狼のお嫁さんの足の怪我の状態が非常に悪く、腐り出してしまってバイ菌が毒になってしまったこと。
このままでは死んでしまうと思った白い狼が、足を切り落とす決断をしたが、落としたその足から毒が広がってしまい、群れの全員が倒れ、死にそうになっていたこと。
中々ショッキングな内容だが、わかりやすく説明すると、みんな青い顔をしつつも状況は理解してくれた。
「だから、魔法で回復と浄化をしたんだけど、毒が消えて体が回復するまで一日はあそこでじっと寝ててもらわないといけなかったの。お水とご飯代わりの焼き芋を用意してきたから遅くなっちゃったけど、もう大丈夫だと思う」
「でも、心配だな……」
「うん、明日も来ようよ」
「さっきは明日は家で、って言ってたけどさ」
「そうだね。きちんと治ったか確認した方がいいと思うよ」
「明日も、もう一度森へ来ようぜ」
みんなもそう言ってくれるし、私も実際心配してたので頷いた。
「そうだね。お留守番のみんなにもちゃんと説明して、明日もう一度森へ来よう」
広場に着くと、ネコ車やステップ、余った木箱は地下室にしまう。石焼き鍋とナイフもまた使えるのでしまっておいた。

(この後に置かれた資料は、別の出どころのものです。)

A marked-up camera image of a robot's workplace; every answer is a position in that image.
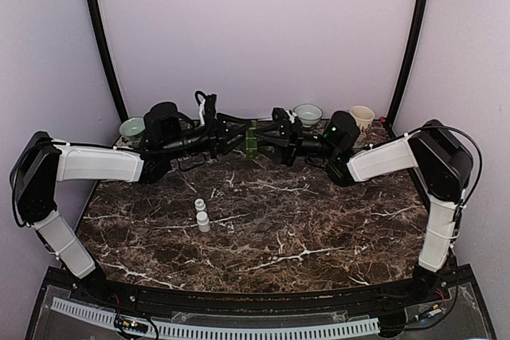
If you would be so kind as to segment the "green weekly pill organizer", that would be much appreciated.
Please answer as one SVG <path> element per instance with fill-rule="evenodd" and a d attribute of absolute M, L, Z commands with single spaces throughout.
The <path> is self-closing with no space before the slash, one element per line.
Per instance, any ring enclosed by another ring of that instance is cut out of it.
<path fill-rule="evenodd" d="M 254 160 L 258 156 L 258 143 L 255 130 L 257 121 L 252 119 L 245 133 L 245 154 L 248 160 Z"/>

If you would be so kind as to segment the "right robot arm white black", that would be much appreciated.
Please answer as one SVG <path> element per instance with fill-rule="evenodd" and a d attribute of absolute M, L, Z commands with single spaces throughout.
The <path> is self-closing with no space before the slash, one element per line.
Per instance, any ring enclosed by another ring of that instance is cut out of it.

今日は芋掘りをしていないので、空いている中くらいの荷車には、持ってきたネコ車と腰カゴを載せる。三台の荷車に布をかけロープで縛り準備が出来た。
「日は大分傾いてきてるけど、夕焼けまではまだありそうだし、なんとか暗くなる前に戻れそうだね。じゃあ、気を付けて帰ろう」
私たちは荷車を引いて森を出る。
寄り道も休憩もせずに急いで帰ったので、夕焼けが赤から紫へと変わる頃には家へと帰り着くことが出来た。
「ただいま。遅くなってごめんね」
「良かった!! 何かあったのかと心配してました!」
心配して外に出て帰りを待っていてくれたらしいアンの声に、みんなもぞろぞろと出てきて無事の帰りを喜んでくれた。
今日は本当にいろいろあった。
話すことがいっぱいある。
とにかく今は荷物を下ろし、ユニとルーが作ってくれてる夕食をみんなで食べよう。
脱力したい気持ちに鞭打って、家の中へと荷物を運び入れることにした。